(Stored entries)
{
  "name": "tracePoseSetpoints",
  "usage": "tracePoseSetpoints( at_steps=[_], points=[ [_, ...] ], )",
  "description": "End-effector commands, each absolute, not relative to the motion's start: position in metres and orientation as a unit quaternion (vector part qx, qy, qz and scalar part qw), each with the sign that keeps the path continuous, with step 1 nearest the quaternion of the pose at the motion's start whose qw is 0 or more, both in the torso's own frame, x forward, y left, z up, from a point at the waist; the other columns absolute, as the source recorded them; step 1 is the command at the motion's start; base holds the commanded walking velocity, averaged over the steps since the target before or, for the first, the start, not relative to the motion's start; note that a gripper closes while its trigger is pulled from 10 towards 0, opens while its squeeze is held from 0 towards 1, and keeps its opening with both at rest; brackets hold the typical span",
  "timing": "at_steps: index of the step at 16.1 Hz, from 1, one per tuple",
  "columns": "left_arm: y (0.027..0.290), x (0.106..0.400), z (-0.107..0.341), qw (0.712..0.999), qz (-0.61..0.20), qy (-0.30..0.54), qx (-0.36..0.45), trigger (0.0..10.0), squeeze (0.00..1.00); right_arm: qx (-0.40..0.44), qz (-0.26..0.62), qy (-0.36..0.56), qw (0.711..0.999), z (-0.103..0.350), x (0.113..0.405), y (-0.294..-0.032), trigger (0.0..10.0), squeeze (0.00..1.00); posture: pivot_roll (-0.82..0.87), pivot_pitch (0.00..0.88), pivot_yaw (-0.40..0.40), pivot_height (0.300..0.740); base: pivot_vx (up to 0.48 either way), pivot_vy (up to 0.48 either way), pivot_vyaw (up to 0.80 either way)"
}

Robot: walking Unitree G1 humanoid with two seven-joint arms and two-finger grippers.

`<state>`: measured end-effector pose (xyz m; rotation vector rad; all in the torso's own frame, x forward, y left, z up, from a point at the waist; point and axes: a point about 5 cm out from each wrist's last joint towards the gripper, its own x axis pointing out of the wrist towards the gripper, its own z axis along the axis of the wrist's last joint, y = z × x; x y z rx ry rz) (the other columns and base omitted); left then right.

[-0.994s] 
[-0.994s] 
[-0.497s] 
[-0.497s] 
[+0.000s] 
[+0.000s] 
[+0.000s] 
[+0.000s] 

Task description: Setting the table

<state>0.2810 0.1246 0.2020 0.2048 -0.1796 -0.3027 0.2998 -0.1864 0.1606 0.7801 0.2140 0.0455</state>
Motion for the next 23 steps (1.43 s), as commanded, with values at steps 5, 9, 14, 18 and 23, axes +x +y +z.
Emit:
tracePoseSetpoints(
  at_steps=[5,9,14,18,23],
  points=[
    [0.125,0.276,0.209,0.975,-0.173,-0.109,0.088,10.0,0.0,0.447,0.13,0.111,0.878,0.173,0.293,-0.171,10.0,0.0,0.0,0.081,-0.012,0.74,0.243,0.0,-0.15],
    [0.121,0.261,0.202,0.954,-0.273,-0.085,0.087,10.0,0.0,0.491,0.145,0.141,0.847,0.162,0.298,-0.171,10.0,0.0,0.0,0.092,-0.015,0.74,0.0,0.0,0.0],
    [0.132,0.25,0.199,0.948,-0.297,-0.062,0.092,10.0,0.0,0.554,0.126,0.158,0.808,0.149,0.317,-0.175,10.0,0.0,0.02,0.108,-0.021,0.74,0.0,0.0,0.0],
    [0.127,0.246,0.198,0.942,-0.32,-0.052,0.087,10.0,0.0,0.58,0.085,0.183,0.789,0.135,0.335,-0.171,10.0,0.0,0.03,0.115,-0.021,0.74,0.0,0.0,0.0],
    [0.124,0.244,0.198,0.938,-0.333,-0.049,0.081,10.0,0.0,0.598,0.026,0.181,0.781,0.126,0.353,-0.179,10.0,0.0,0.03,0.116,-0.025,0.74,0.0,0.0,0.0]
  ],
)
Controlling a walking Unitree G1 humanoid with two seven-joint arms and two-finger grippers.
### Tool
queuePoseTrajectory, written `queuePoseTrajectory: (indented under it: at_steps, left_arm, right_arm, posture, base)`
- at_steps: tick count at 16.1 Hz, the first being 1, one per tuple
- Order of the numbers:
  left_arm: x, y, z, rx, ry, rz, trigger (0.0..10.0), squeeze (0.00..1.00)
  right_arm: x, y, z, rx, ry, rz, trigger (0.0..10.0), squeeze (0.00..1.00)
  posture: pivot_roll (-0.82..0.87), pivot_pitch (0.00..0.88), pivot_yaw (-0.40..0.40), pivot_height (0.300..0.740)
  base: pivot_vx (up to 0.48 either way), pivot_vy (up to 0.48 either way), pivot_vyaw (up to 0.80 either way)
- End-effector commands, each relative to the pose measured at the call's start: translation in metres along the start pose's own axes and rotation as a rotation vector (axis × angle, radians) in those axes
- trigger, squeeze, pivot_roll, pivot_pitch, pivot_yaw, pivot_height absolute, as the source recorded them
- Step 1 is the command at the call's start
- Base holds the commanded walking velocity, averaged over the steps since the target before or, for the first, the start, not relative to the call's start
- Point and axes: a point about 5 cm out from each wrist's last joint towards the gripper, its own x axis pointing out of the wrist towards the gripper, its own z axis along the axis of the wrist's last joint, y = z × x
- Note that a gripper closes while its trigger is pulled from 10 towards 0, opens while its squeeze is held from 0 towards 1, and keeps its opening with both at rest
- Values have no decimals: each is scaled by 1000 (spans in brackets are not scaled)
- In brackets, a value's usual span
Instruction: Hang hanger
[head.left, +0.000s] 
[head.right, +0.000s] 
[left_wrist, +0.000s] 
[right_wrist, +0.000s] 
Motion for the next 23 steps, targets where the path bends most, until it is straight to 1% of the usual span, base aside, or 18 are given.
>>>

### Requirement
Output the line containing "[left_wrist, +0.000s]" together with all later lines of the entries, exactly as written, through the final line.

### Problem solution
[left_wrist, +0.000s] 
[right_wrist, +0.000s] 
Motion for the next 23 steps, targets where the path bends most, until it is straight to 1% of the usual span, base aside, or 18 are given.
>>>

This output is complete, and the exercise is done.